Weather with Pandas
Introduction
This is a basic introduction to pandas using some Environment Canada weather station data. We will look at one year's worth of daily data from Victoria, BC and we'll cover three basic topics:
- Loading and looking at data
- Basic filtering of data
- Basic plotting
To start with, you need to download the data from here and save the file as yyj_daily_2012.csv You can get similar data for other stations, all of which can be explored on the EC website. If you want to download multiple years worth of data checkout this wget script on my github for an example.
Some of the material presented here was taken from a similar tutorial, which documents even more functionality:
Of course also check out the official docs at http://pandas.pydata.org/
Loading data and viewing its basic properties
Now lets get started. First off lets load up our required modules, including pandas.
import re
import pandas as pd
from datetime import datetime
import pylab
#%matplotlib inline
Lets read in the yyj daily weather data from the CSV formatted file into a Pandas dataframe. We will tell pandas to skip the first 24 rows which are unwanted header info. Pandas will automatically read the column names from row 25, and the data below that.
df = pd.read_csv('yyj_daily_2012.csv',skiprows=24)
Pandas dataframes have much of the functionality of numpy arrays, plus much more. Lets look at some properties of the dataframe, like its shape:
df.shape
The shape tells us that the dataframe has 366 rows (one for each day of 2012) and 27 columns. Lets see what the names of those columns are:
df.columns
Ok so now we know what the columns are. The column names arn't particularly easy to read, but we'll get to fixing that soon. First though, lets look at some mean statistics, starting with the mean for each column.
df.mean()
Max, Min, Std, and others are available too.
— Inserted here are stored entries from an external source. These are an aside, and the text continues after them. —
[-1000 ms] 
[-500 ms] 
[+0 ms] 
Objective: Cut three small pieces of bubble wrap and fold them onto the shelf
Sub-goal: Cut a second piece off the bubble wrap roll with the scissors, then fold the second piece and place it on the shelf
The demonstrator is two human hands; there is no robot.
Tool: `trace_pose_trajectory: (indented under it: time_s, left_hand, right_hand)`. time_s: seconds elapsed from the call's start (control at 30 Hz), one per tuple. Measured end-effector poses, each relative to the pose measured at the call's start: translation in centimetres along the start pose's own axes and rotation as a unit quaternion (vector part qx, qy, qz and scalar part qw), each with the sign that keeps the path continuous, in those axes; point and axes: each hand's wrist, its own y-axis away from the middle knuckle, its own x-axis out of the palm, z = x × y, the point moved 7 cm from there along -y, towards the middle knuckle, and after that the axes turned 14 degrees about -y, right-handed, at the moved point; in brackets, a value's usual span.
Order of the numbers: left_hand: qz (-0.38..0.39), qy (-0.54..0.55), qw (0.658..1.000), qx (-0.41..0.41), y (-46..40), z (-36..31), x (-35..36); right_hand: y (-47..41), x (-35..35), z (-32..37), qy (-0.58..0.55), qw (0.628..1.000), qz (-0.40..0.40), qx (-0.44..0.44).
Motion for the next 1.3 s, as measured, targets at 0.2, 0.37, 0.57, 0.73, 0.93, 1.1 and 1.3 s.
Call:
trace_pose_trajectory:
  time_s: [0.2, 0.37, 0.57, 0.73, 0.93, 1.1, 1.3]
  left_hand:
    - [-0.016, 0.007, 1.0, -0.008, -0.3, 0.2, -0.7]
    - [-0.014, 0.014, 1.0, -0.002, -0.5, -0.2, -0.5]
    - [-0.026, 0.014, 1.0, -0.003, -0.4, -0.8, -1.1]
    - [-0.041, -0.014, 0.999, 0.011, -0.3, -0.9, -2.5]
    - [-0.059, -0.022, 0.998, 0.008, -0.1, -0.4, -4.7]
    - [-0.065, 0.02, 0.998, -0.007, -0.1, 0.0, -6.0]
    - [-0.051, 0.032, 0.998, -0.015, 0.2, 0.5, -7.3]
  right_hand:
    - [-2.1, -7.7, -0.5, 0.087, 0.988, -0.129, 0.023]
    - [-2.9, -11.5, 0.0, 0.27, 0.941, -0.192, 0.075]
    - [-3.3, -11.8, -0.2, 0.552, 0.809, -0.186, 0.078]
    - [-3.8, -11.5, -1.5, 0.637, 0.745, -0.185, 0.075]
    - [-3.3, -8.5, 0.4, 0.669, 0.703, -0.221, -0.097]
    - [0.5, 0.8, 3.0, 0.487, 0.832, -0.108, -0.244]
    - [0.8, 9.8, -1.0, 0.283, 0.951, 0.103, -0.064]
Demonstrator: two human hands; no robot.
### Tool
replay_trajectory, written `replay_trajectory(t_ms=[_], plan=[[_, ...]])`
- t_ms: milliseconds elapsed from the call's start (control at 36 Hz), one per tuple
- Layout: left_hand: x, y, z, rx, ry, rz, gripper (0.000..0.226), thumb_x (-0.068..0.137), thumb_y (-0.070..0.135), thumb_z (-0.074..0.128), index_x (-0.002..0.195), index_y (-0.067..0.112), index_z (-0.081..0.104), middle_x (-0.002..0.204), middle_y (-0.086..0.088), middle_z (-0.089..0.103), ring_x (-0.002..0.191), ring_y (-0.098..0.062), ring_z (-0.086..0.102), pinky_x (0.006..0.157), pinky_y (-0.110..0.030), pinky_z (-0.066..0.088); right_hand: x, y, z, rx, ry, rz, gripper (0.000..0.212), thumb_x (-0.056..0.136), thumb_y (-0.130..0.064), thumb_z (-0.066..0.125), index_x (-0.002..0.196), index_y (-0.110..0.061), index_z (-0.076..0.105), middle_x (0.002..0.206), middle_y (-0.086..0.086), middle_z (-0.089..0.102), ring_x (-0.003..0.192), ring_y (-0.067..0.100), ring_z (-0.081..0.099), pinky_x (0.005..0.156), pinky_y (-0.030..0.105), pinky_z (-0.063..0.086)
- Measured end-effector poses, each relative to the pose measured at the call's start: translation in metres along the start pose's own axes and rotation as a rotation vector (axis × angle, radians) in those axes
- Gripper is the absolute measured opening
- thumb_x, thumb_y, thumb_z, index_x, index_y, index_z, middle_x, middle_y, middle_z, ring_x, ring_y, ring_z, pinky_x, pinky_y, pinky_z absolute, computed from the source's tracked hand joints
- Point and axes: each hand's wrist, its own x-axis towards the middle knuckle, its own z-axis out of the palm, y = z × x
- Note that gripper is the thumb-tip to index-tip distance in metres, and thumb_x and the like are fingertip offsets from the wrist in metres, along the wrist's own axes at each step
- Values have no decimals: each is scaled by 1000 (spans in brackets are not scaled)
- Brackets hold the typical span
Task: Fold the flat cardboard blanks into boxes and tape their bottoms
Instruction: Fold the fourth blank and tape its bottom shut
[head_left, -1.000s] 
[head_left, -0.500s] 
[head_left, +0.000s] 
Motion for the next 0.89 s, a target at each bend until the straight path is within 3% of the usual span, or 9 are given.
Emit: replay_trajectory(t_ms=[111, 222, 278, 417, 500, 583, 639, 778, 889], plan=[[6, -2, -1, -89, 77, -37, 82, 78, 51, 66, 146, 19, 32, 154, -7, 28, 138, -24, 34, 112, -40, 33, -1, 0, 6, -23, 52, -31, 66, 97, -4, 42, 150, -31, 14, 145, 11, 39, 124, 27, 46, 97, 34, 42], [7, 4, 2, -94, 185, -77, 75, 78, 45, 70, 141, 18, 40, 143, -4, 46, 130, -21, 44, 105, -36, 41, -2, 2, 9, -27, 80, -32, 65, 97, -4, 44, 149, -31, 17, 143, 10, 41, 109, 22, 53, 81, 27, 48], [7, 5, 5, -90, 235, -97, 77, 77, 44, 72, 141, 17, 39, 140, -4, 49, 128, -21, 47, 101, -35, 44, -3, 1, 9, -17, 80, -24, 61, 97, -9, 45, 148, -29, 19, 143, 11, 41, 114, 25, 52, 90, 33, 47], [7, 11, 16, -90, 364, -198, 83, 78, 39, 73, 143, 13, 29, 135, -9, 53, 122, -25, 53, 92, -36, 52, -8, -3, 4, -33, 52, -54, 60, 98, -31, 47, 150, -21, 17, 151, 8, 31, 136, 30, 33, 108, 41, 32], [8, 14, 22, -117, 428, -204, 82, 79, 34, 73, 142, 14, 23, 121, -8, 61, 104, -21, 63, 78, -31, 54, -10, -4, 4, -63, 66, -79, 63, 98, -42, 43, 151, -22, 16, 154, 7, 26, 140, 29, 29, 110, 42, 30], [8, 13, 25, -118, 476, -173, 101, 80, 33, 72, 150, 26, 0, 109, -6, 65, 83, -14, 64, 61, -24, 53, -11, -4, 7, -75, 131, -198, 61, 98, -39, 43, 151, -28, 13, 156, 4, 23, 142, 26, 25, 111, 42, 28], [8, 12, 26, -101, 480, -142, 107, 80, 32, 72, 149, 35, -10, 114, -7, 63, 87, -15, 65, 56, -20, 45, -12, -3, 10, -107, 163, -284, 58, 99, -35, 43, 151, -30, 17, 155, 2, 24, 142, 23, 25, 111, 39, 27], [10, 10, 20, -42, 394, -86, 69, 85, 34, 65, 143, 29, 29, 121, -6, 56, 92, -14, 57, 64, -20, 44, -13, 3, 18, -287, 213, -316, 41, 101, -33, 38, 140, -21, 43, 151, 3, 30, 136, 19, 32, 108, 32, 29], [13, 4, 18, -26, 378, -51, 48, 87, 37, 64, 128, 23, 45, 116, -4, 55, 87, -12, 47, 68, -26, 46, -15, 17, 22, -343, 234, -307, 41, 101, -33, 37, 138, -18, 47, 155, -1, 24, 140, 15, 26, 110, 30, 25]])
The flag columns have NaN values for the mean, because there is not valid numeric data in those columns. Now lets access some data, lets say the month field
df['Month']
so we got a printout of the row index (left) and month (right). Pandas truncated the data, and only actually printed the first and last 15 columns, to make it easier to read. Now say we only want the first 10 rows, we can use the head function:
df.Month.head(10)
Notice that here we also used the "dot syntax" (df.Month) to access the "month" column, compared to before when we used df["Month"]. Both are valid ways to access a column. However because many of our columns names contain spaces and weird characters, using the dot syntax won't work easily for most of our columns. We'll fix that soon. Firstly, lets get focused statistics for the Total precip field using describe:
df['Total Precip (mm)'].describe()
The columns names are a little unweildy, so lets replace them with something better: For each column name, lets strip out the wierd unit and spaces and replace the spaces with underscores and store the result in a list called dcol. This is just a python trick, not really pandas. You could just write a list of names if you wanted.
# use a list comprehension to strip off weird units, and replace spaces with underscores.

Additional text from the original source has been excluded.